Information provided section start
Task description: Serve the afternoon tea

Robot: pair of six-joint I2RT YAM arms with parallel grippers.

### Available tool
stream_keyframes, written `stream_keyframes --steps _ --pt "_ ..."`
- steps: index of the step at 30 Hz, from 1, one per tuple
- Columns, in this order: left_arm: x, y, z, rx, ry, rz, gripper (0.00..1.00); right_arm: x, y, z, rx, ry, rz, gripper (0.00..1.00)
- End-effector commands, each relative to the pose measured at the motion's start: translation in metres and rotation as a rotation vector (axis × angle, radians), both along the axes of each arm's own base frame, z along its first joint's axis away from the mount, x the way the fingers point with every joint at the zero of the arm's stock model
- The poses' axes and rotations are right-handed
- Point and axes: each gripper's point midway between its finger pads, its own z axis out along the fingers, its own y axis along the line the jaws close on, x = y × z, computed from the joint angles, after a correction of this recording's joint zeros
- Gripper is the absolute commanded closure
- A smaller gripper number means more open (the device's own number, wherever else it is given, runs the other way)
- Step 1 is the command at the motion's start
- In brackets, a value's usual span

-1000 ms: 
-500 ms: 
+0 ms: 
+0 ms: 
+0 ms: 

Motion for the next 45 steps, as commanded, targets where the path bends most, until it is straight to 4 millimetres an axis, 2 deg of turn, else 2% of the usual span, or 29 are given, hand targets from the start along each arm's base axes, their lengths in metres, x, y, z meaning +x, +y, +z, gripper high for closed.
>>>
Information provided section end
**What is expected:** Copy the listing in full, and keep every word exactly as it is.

**Task result:**
Task description: Serve the afternoon tea

Robot: pair of six-joint I2RT YAM arms with parallel grippers.

### Available tool
stream_keyframes, written `stream_keyframes --steps _ --pt "_ ..."`
- steps: index of the step at 30 Hz, from 1, one per tuple
- Columns, in this order: left_arm: x, y, z, rx, ry, rz, gripper (0.00..1.00); right_arm: x, y, z, rx, ry, rz, gripper (0.00..1.00)
- End-effector commands, each relative to the pose measured at the motion's start: translation in metres and rotation as a rotation vector (axis × angle, radians), both along the axes of each arm's own base frame, z along its first joint's axis away from the mount, x the way the fingers point with every joint at the zero of the arm's stock model
- The poses' axes and rotations are right-handed
- Point and axes: each gripper's point midway between its finger pads, its own z axis out along the fingers, its own y axis along the line the jaws close on, x = y × z, computed from the joint angles, after a correction of this recording's joint zeros
- Gripper is the absolute commanded closure
- A smaller gripper number means more open (the device's own number, wherever else it is given, runs the other way)
- Step 1 is the command at the motion's start
- In brackets, a value's usual span

-1000 ms: 
-500 ms: 
+0 ms: 
+0 ms: 
+0 ms: 

Motion for the next 45 steps, as commanded, targets where the path bends most, until it is straight to 4 millimetres an axis, 2 deg of turn, else 2% of the usual span, or 29 are given, hand targets from the start along each arm's base axes, their lengths in metres, x, y, z meaning +x, +y, +z, gripper high for closed.
>>>

The exercise contains no remaining tasks.